Shard sizing and performance with preference=_primary_first

Hi All,

I experience slow search performance on a quite large index (we talk about 5-10 seconds for a simple term query on a long field with returns ~10k docs).

First of all some details about my cluster:

  • Elasticsearch version: 2.2.0
  • 4 nodes with 64GB RAM (30GB heap) and 24 cores each
  • Storage: RAID 10 spinning disks (ye ... I know its not ideal)
  • Index:
    • ~ 2,000,000,000 docs
    • overall size is 500GB
    • 4 Shards (replication = 1 - see below)
  • Search volume is quite low but with a lot of aggregations and performance matters a lot

I initially tried 2 shards and 1 replica but the search performance was not that great. I guess that's because I then utilize only two of my 4 nodes with every query I run (which than have to search a 250GB segment).

Now I tried to do the following in order to get better utilization of resources across all 4 nodes:

  • 4 shards to have one primary shard on each node
  • run every search request with preference=_primary_first because I only wanted to have the replicas for failover.
    I already learned that ES does not balance primary shards (only overall shards) but I manually balanced them on the right nodes (with the relocate API) for the purpose of testing this.

So now I have one primary and one replica shard on every node.
When I run a search with preference=_primary_first it was still quite slow and I noticed using hot_threads that still two threads run searches on the same node.
Does the preference setting really work and is it intented to be used for such a case?

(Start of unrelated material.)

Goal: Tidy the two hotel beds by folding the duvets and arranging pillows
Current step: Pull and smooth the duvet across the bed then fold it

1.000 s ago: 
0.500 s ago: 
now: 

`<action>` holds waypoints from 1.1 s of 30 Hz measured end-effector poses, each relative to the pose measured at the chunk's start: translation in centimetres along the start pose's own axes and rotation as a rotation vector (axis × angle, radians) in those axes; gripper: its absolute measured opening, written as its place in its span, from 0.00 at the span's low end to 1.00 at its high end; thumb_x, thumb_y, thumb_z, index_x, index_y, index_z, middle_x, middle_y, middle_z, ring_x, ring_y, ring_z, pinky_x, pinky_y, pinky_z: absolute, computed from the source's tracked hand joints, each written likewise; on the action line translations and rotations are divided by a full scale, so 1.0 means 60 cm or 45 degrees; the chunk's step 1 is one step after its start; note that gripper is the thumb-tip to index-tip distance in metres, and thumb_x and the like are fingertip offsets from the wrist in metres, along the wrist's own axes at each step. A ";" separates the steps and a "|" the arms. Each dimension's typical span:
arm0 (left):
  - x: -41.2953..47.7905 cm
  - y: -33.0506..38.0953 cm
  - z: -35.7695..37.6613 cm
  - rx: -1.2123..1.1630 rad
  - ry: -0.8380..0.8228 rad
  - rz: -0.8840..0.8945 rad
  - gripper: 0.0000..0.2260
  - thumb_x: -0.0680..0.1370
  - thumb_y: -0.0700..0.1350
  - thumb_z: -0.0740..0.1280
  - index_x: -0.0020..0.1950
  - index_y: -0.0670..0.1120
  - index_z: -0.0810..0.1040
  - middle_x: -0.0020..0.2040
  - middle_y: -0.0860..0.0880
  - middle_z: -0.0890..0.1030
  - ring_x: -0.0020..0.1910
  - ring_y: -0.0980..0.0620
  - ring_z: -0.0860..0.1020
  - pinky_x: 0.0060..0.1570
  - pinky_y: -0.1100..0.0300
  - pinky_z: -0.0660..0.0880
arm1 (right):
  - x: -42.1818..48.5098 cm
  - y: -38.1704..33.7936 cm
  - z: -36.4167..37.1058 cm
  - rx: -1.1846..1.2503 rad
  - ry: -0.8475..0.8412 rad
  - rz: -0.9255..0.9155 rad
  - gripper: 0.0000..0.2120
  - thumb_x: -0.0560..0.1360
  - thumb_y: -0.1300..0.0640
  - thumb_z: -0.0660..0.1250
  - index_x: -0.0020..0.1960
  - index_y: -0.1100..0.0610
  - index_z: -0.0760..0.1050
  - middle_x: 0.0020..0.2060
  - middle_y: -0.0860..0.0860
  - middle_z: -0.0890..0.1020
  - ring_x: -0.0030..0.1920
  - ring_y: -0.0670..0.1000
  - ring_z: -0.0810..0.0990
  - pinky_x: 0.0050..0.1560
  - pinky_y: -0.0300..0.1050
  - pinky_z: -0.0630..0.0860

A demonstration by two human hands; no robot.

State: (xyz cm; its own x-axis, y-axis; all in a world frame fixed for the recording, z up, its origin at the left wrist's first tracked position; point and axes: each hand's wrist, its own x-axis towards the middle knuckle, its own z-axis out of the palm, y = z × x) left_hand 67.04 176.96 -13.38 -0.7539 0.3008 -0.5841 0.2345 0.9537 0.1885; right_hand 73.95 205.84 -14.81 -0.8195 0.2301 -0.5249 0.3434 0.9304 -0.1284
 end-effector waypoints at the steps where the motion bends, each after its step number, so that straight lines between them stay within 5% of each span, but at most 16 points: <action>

Does someone have experience with that?

Now when I set the replication factor to 0 with 4 shards, I get great performance (500-3000ms uncached). Exactly what I need.
I could theoretically just run with 0 replication in Production because the data is already mirrored on the RAID.
Practically I don't think its a good idea because from time to time I run into GC issues and have to restart nodes.

Does anyone have an idea how I can achieve running single queries across all 4 nodes and still have failover replica shards in place?


Query and aggregation latency usually depend on the size of the shards, and it sounds like your shards may be too large. Each query is executed against all shards in parallel, but a single thread is used per query per shard. By having more smaller shards, you will be able to get more work done in parallel and better utilise the CPU cores you have at your disposal.

I generally recommend that you measure the latency of typical queries and aggregations against a single shard while step by step increasing the size of the shard by adding more data. This will show you how the latency varies with shard size and will allow you determine the ideal shard size. Then divide the expected size of the total data set by this to get the number of shards to use.

We often recommend that you keep the shard size below 50GB in size, as very large shards tend to affect recovery speed. The ideal size might however be lower than this.

Hi Christian,

thanks for the feedback.!
Will try to identify the ideal shard size with this approach.
Can I really do this with running the same set of queries over and over again?
The results are going to be manipulated by IO Buffering and Caching in ES or?

Anyway, let's say I end up with e.g. 16 shards in the "ideal" size.
This would be overall 32 shards (with replica of one).
That means 8 shards per node which could theoretically all be used by one single query.

Do you think that it's okay to run 8 lucene threads to do Disk IO concurrently on a spinning media RAID 10?
I always thought running Disk IO with too many concurrent threads would be counterproductive.

Also I find it hard to measure whether workload during queries is IO bound or CPU bound.
The lowest resolution that I can geht e.g. from iostat is one second (which it to high to measure queries that run 2-5 seconds).

8 shards per node is not very much. As there are a significant number of parameters that affect performance for a specific use case, the best way to find out is to benchmark.

Okay, thank you! I'll try with more shards and see what I get.
Looks like up to ~30GB Shard size I get good performance.

Running the same queries over and over may allow Elasticsearch to cache more than is realistic, so I would recommend generating queries based on parameters to get as close to realistic querying as possible.

Now I though I found my sweet spot with a shard size of 25-30GB.
I was constantly running uncached queries while loading up my index (simple term queries on y long field with sorting on a short fiel).
During indexing everything looked great. Had very good response times (500-1200ms) even up to shortly before the indexing finished.

I typically create my indices with 0 replication to later set it to 1 (on order to increase indexing throughput).
After I did that I am back on 2000-3500ms for the same queries.

When I change it back to 0, it's back town to 500-1200ms.

Is there some sort of query time overhead that comes with replication?